At times, situations tend to make it mandatory for upgrades to be made, for instance, when existing software can no longer support the existing system. Cost benefit analyses pay careful attention on questions of when to upgrade, why to upgrade and when to do it most cost-effectively.
Reasons for upgrading to Windows 7
Sameer notes that Windows 7 is the latest operating system to be released by Microsoft. It was preceded by Windows Vista, which had been on the media’s spotlight until this latest Windows version landed into the market. Windows Vista had some bugs and even proved to be incompatible with some of the peripherals that were installed in users’ computers.

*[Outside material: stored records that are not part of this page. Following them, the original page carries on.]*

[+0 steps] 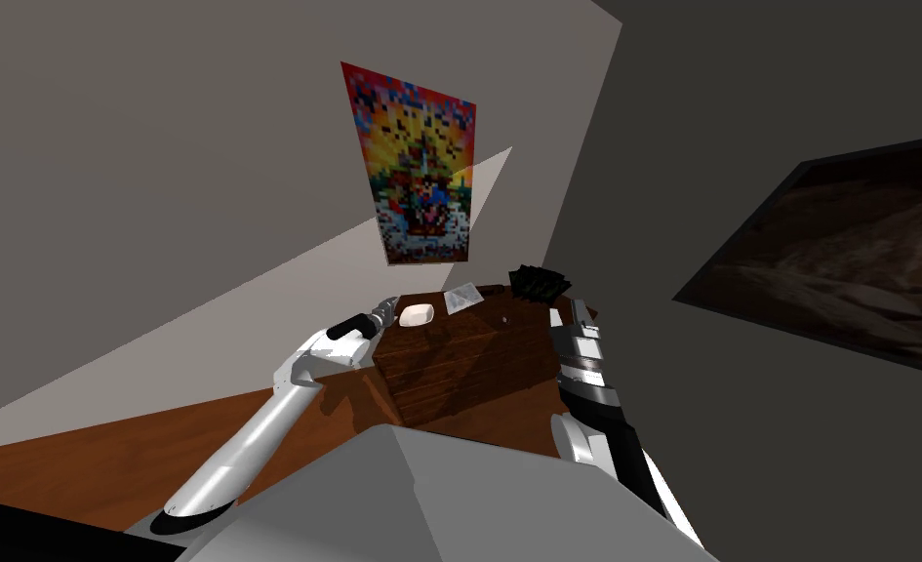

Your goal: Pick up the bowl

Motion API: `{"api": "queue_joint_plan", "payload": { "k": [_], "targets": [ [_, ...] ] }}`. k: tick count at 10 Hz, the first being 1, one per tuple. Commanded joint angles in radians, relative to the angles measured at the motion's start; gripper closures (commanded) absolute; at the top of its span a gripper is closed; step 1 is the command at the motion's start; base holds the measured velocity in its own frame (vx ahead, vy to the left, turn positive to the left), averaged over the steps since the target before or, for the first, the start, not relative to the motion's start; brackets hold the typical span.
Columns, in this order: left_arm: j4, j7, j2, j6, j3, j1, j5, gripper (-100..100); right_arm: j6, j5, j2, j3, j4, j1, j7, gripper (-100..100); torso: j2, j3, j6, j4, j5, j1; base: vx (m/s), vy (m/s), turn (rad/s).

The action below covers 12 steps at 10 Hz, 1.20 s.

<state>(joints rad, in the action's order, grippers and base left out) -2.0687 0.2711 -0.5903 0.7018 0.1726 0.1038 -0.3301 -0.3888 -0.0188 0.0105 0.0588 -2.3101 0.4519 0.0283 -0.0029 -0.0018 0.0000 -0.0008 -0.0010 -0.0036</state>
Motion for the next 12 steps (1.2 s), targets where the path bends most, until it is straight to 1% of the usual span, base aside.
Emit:
{"api": "queue_joint_plan", "payload": {
  "k": [1, 2, 3, 4, 5, 7, 9, 12],
  "targets": [
    [0.016, 0.003, -0.011, 0.049, 0.006, -0.004, -0.024, -100, 0.0, 0.0, 0.0, 0.0, 0.0, 0.0, 0.0, 0, 0.0, 0.0, 0.0, 0.0, 0.0, 0.0, 0.042, -0.074, 0.007],
    [0.029, 0.005, -0.019, 0.074, 0.011, -0.007, -0.045, -100, 0.0, 0.0, 0.0, 0.0, 0.0, 0.0, 0.0, 0, 0.0, 0.0, 0.0, 0.0, 0.0, -0.001, 0.062, -0.098, 0.015],
    [0.029, 0.005, -0.019, 0.089, 0.011, -0.007, -0.045, -100, 0.0, 0.0, 0.0, 0.0, 0.0, 0.0, 0.0, 0, -0.001, -0.001, 0.0, 0.0, 0.0, -0.002, 0.055, -0.077, 0.014],
    [0.042, 0.006, -0.026, 0.119, 0.015, -0.01, -0.064, -100, 0.0, 0.0, 0.0, 0.0, 0.0, 0.0, 0.0, 0, -0.001, -0.001, 0.0, 0.0, 0.0, -0.001, 0.055, -0.062, 0.008],
    [0.042, 0.006, -0.026, 0.127, 0.015, -0.01, -0.064, -100, 0.0, 0.0, 0.0, 0.0, 0.0, 0.0, 0.0, 0, -0.001, -0.001, 0.0, 0.0, 0.0, 0.0, 0.045, -0.043, 0.005],
    [0.067, 0.007, -0.036, 0.19, 0.023, -0.013, -0.101, -100, 0.0, 0.0, 0.0, 0.0, 0.0, 0.0, 0.0, 0, 0.0, 0.0, 0.0, 0.0, 0.0, 0.001, 0.057, -0.074, 0.007],
    [0.092, 0.007, -0.043, 0.254, 0.029, -0.013, -0.134, -100, 0.0, 0.0, 0.0, 0.0, 0.0, 0.0, 0.0, 0, -0.003, -0.002, 0.0, -0.001, -0.001, -0.003, 0.093, -0.104, 0.017],
    [0.127, 0.006, -0.047, 0.323, 0.033, -0.006, -0.173, -100, 0.0, 0.0, 0.0, 0.0, 0.0, 0.0, 0.0, 0, -0.003, -0.002, 0.0, -0.001, 0.0, -0.002, 0.086, -0.082, 0.006]
  ]
}}
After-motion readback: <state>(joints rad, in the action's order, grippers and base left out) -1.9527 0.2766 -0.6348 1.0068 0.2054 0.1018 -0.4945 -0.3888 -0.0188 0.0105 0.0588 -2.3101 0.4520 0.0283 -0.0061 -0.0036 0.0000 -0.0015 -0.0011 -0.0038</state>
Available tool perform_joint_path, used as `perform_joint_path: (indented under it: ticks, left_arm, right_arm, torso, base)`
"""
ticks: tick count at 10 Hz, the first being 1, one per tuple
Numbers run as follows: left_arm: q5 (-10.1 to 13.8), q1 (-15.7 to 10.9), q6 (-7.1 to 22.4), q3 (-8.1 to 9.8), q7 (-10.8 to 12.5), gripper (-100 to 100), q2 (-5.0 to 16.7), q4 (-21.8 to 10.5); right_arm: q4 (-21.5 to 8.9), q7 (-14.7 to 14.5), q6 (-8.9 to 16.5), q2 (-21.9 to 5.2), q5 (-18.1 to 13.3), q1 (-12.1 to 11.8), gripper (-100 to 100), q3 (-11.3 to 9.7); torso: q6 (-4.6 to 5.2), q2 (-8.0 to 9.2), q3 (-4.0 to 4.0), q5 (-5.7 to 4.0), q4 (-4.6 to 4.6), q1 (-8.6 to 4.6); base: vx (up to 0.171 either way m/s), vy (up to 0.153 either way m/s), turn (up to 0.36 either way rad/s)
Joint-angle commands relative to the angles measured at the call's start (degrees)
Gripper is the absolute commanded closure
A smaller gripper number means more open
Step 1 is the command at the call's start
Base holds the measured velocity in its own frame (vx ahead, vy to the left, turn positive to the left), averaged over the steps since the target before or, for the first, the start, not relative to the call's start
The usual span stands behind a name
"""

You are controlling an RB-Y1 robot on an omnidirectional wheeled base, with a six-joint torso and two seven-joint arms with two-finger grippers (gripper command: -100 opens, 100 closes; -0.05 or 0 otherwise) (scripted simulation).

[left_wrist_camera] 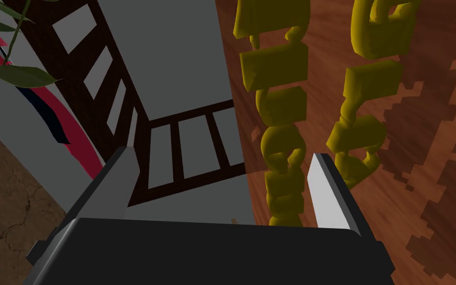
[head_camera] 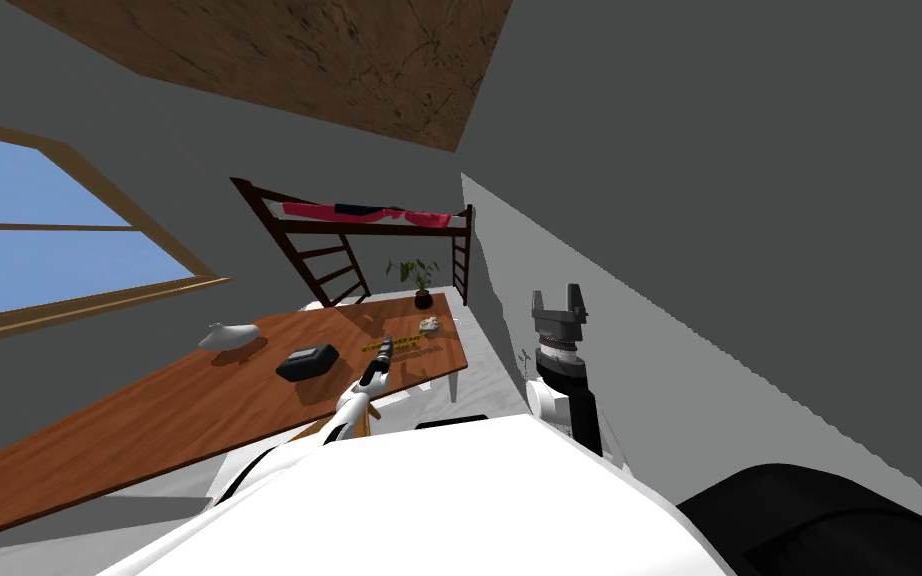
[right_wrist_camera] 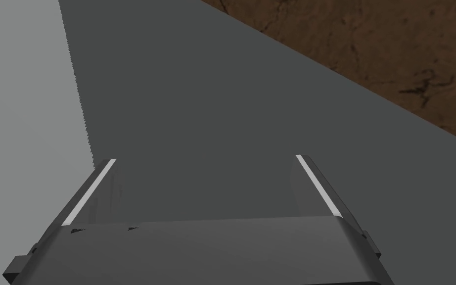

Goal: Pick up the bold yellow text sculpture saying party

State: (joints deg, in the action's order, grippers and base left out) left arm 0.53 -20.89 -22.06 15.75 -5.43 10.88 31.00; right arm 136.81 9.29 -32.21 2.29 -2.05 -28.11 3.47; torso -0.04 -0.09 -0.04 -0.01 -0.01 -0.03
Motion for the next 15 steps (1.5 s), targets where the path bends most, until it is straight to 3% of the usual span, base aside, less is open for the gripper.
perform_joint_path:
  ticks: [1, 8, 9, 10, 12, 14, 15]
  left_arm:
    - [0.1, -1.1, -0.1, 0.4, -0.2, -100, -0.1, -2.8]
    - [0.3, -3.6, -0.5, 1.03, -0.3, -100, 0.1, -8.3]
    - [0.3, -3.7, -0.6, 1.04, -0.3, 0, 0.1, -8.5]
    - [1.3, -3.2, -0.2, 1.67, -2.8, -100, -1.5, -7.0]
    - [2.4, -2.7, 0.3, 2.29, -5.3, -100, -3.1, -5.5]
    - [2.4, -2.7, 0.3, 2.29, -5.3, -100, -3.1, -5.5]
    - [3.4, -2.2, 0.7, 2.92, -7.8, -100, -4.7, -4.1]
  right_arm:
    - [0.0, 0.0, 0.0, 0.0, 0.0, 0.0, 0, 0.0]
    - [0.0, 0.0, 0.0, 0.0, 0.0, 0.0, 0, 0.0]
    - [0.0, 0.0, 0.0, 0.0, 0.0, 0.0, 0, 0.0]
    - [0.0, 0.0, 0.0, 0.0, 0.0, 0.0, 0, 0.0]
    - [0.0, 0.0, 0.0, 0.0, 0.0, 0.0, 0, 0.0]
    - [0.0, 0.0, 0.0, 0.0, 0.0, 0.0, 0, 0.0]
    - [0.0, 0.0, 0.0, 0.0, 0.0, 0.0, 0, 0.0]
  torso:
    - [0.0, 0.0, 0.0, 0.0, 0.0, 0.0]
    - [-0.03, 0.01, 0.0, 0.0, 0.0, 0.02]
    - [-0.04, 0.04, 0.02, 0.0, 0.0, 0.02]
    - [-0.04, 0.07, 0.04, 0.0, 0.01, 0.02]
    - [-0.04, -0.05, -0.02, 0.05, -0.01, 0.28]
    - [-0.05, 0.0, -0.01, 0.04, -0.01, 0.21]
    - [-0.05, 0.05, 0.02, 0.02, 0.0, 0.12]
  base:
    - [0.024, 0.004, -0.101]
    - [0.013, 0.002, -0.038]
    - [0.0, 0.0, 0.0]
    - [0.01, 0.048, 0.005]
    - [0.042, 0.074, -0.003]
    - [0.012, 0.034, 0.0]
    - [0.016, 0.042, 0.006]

Windows 7 is more efficient than its predecessor in terms of compatibility, increased security and better speed for both home and business users. According to reported released by Beta testers, there are various advantages for companies to upgrade their operating system into windows 7. Prior to installations, the IT managers of various companies should check that their computers have the system requirements needed for Windows 7 to work effectively. The main reasons why a company should upgrade to Windows 7 include:
Better Device Stability and Support
When Windows Vista was released in 2007, some users reported that some devices were not recognized by this new operating system. Some users even lost hard drive data while trying to use hardware components that were not new together with Windows Vista. For this reason they were forced to revert to Windows XP. Windows 7 promises to deal with all these problems, including the problem of unbearable speed for Windows Vista despite the operating system requiring 2GB of memory in order to run efficiency.
Reports by beta users indicate that the interface of Windows 7 is better than that of Windows XP as well as Windows Vista and that performance has improved significantly compared to that of previous operating systems. All devices are compatible with upgrades of Windows 7. Therefore, users should not expect to experience hardware problems similar to those of Windows Vista.

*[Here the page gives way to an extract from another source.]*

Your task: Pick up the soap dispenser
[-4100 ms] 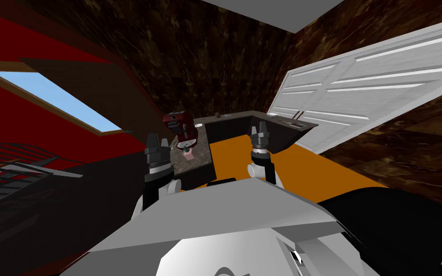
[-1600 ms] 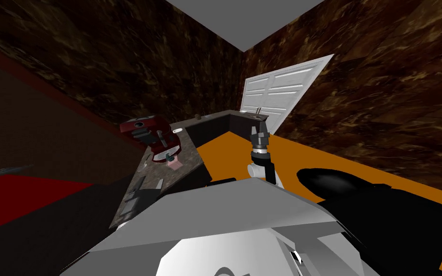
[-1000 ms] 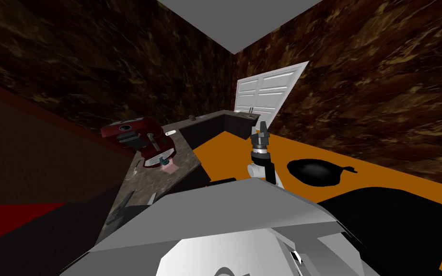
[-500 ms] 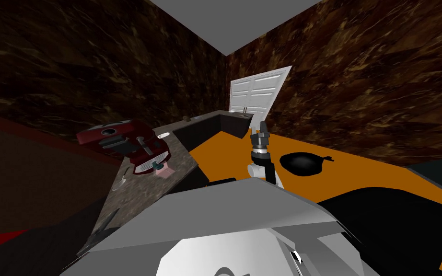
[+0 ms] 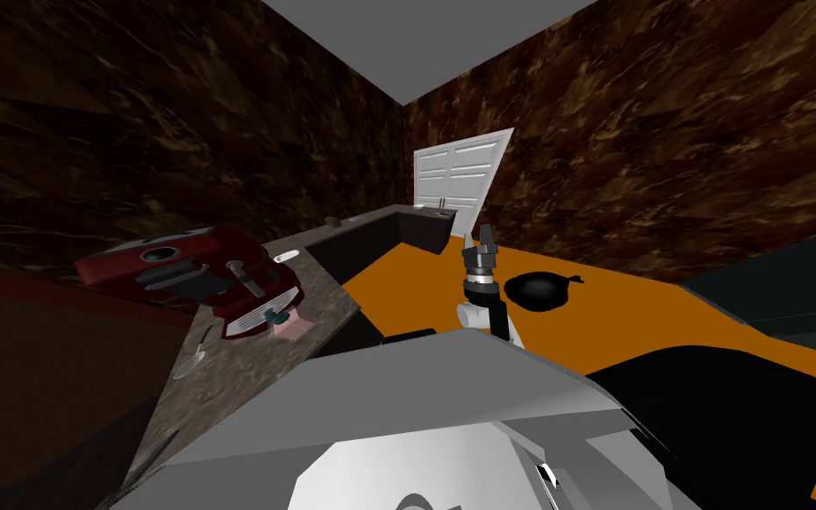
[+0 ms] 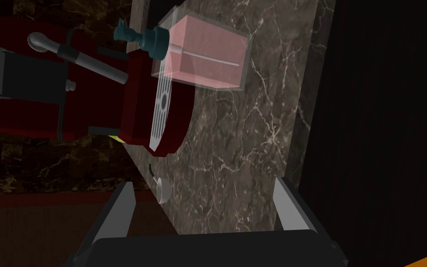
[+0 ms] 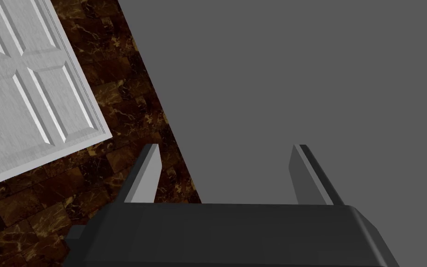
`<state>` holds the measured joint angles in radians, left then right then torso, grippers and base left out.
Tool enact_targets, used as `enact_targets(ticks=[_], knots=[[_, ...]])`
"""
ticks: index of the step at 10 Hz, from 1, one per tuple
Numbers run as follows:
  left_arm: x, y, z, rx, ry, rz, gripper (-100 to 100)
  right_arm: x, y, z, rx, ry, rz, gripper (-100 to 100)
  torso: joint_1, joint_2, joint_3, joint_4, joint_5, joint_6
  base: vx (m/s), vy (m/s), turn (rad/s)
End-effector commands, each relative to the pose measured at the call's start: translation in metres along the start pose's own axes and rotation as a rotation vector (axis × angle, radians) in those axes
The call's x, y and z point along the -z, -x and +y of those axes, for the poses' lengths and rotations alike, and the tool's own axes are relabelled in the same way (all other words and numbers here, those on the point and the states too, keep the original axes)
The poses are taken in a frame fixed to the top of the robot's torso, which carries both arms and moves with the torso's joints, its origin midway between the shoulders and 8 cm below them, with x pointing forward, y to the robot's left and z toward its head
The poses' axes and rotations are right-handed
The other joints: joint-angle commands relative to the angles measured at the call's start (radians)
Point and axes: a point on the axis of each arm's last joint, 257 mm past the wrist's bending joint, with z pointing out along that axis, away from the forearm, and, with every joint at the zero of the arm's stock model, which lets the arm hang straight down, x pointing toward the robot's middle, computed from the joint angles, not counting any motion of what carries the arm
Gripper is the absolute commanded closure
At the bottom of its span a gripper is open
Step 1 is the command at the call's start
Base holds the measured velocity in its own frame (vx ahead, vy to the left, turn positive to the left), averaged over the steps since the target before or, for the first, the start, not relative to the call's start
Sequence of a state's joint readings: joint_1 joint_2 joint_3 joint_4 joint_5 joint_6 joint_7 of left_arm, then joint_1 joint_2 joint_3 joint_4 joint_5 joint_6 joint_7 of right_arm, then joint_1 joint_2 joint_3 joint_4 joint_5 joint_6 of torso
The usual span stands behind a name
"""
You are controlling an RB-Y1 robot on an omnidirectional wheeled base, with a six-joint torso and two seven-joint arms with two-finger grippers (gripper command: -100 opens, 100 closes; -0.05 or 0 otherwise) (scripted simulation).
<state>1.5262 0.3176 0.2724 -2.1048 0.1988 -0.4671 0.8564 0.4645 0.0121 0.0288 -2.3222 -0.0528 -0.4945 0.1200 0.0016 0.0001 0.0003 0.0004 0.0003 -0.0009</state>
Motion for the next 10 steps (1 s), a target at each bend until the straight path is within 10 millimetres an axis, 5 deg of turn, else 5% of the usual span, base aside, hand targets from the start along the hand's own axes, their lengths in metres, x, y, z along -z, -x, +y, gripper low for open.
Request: enact_targets(ticks=[1,8,10], knots=[[0.003,0.005,0.0,0.022,0.012,-0.013,-100,0.0,0.0,0.0,0.0,0.0,0.0,0,0.0,0.0,0.0,0.0,0.0,0.0,-0.008,0.005,0.061],[0.07,0.086,0.001,0.1,0.164,-0.215,-100,0.0,0.0,0.0,0.0,0.0,0.0,0,-0.001,-0.002,-0.001,0.0,0.0,0.0,0.0,-0.012,-0.229],[0.073,0.087,0.001,0.128,0.165,-0.223,-100,0.0,0.0,0.0,0.0,0.0,0.0,0,-0.001,-0.002,-0.001,0.0,0.0,0.0,0.007,-0.009,-0.057]])
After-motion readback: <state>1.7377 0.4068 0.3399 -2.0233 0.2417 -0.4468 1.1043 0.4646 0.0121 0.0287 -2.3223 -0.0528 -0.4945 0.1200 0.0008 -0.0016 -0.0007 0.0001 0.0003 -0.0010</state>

Ben and Brian say that unlike its predecessor (Vista, which requires 2GB memory), windows 7 requires a minimum memory of 1GB. This requirement was a flagship feature in Microsoft’s passive marketing campaigns that resulted in much hype amidst the early release of “unofficial” Windows 7 releases. The releases were very impressive to the market in terms of features, functionality and many aspects relating to device stability and support.

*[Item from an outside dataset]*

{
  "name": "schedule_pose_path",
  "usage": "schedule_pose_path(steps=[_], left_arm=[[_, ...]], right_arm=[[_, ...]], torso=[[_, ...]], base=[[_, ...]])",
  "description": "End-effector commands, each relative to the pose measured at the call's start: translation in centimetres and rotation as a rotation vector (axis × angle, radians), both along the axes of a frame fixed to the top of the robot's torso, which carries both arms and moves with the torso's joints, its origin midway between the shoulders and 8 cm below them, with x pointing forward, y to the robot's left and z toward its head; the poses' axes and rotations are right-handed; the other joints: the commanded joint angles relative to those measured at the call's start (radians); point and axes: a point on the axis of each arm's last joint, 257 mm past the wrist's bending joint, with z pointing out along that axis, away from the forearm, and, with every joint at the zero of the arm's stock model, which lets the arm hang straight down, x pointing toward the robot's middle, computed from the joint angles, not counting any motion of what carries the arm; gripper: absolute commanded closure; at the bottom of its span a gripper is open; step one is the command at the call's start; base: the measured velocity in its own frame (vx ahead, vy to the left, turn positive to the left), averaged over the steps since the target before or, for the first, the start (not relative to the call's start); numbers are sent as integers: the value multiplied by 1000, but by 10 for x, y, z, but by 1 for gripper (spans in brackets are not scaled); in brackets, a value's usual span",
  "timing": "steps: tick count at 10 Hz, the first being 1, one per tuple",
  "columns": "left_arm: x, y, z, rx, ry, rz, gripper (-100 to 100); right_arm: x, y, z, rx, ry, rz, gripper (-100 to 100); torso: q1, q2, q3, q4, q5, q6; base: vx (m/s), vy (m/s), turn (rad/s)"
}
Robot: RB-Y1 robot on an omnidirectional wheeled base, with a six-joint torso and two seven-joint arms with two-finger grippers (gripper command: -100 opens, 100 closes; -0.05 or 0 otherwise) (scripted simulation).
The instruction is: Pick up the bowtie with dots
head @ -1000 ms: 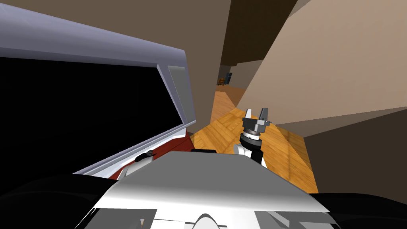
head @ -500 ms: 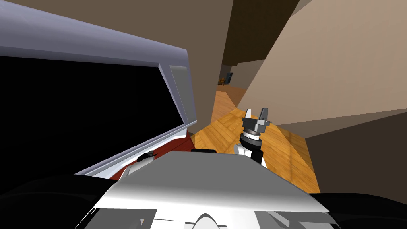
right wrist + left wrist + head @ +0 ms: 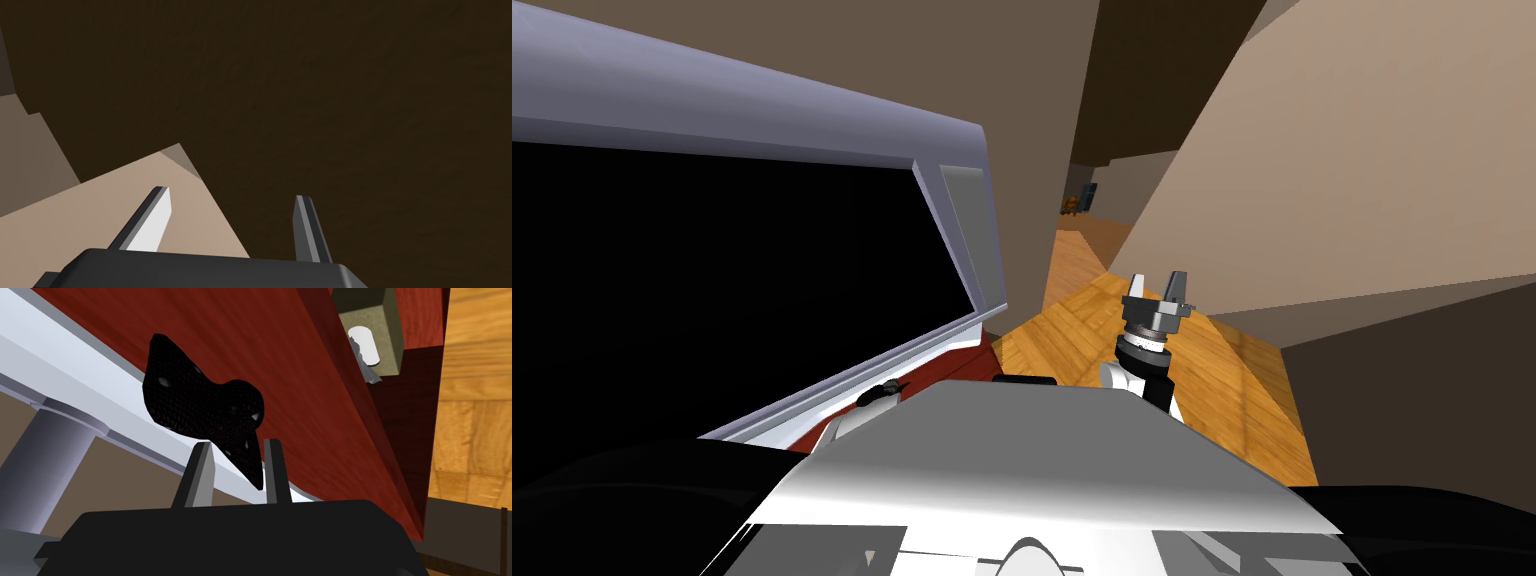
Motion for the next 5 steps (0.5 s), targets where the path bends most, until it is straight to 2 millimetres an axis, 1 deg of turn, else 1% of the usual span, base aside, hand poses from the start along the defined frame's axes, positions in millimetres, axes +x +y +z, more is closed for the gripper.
schedule_pose_path(steps=[1, 3, 4, 5], left_arm=[[-1, 0, 6, 2, 3, 0, 100], [-2, 0, 13, 2, 4, 3, 100], [-1, -1, 10, 3, 1, 2, 100], [-1, -1, 11, 2, 2, 3, 0]], right_arm=[[0, 0, 0, 0, 0, 0, 0], [0, 0, 0, 0, 0, 0, 0], [0, 0, 0, 0, 0, 0, 0], [0, 0, 0, 0, 0, 0, 0]], torso=[[0, 0, 0, 0, 0, 0], [-3, 1, 1, 0, -1, 0], [-4, 2, 1, 0, -1, 0], [-2, 1, 1, 0, -1, 0]], base=[[-12, -17, -25], [-27, -38, -24], [-12, -18, 2], [0, 0, 0]])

Fans of Microsoft were excited by Windows Vista based on its looks only to purchase it, regret it and damp it when the damage had already had been done. Although some people some people may argue that Windows 7 is merely an upgrade of Vista, and rightly so, such a statement may attract negative perceptions, making corporate users shy away from buy this new operating system. Based on looks, one may not see much different since the concept of windows runs into even this new software. However, there are many improvements in terms of ability to handle applications. In concrete terms, networking, saving data, browsing and entertainment is a better experience with Windows 7 compared with whichever OS that one is currently using in the office.
The main reason why many business owners are rearing to jump into Windows 7 is the instability that characterizes Windows XP and Windows vista operating systems especially with there are poor device support software in place or the minimum requirements have not quite been fully met. The marketing strategies that Microsoft has used have convinced potential users as well as users of the Starter version of the OS that Windows 7 is not the same thing as windows Vista, that it is much better for business and home use, owing to its stability and versatility its terms of ability to support both hardware and software devices.
Windows 7, unlike its predecessors, comes with more alert prompts meaning that it is interactive. Users can “feel” its high level of stability owing to the manner in which it enables them take care of potential causes of hardware and software problems. Diehard fans of XP may be reluctant to leave this OS only if they have not sampled the security abilities of Windows 7. Whenever these diehards make the switch, they bump into the awesome world of DEP (Data Execution Prevention) and ASLR (Address Space Layout Randomization). In addition to highly enhanced operating system kernel protection. Some versions of Windows 7, such as Professional, even have BitLocker-to-Go encryption capabilities.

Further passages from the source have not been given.